Work instructions
Starting with the first line and ending with the one that holds "Controlling a Galaxea", retype the entries exactly.

[Records contained in a dataset]

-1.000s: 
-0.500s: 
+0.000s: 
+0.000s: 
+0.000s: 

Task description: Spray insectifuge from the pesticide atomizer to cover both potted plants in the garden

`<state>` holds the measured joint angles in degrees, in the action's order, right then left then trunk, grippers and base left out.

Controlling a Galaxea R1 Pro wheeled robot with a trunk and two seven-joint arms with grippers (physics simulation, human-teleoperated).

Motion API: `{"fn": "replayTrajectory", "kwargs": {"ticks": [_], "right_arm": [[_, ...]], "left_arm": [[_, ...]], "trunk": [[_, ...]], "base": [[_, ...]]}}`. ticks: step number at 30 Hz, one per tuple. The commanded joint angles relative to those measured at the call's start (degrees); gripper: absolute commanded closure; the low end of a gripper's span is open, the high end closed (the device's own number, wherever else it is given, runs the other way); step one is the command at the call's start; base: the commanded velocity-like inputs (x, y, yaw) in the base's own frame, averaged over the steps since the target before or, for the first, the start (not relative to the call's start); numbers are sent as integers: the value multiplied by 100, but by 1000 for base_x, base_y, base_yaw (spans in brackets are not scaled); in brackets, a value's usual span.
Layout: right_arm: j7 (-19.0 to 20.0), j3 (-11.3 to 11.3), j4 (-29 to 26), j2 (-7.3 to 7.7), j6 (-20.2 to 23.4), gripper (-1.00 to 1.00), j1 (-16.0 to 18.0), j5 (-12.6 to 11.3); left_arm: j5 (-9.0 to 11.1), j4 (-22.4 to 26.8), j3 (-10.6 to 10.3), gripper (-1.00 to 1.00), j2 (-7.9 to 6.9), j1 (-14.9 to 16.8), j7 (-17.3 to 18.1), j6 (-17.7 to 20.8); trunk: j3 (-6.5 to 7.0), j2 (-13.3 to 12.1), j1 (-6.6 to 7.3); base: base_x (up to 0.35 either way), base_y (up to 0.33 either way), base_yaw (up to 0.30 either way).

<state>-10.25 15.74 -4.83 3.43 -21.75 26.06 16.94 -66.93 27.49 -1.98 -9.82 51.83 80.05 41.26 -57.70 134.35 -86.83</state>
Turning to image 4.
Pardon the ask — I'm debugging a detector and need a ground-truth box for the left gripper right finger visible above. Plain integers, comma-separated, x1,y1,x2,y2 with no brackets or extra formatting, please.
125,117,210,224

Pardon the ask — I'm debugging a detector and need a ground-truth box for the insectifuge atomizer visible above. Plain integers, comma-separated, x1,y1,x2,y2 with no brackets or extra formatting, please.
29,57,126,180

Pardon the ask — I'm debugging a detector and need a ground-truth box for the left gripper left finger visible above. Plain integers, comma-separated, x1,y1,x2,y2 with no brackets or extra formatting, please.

Answer space
-1.000s: 
-0.500s: 
+0.000s: 
+0.000s: 
+0.000s: 

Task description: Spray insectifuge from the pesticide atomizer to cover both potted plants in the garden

`<state>` holds the measured joint angles in degrees, in the action's order, right then left then trunk, grippers and base left out.

Controlling a Galaxea R1 Pro wheeled robot with a trunk and two seven-joint arms with grippers (physics simulation, human-teleoperated).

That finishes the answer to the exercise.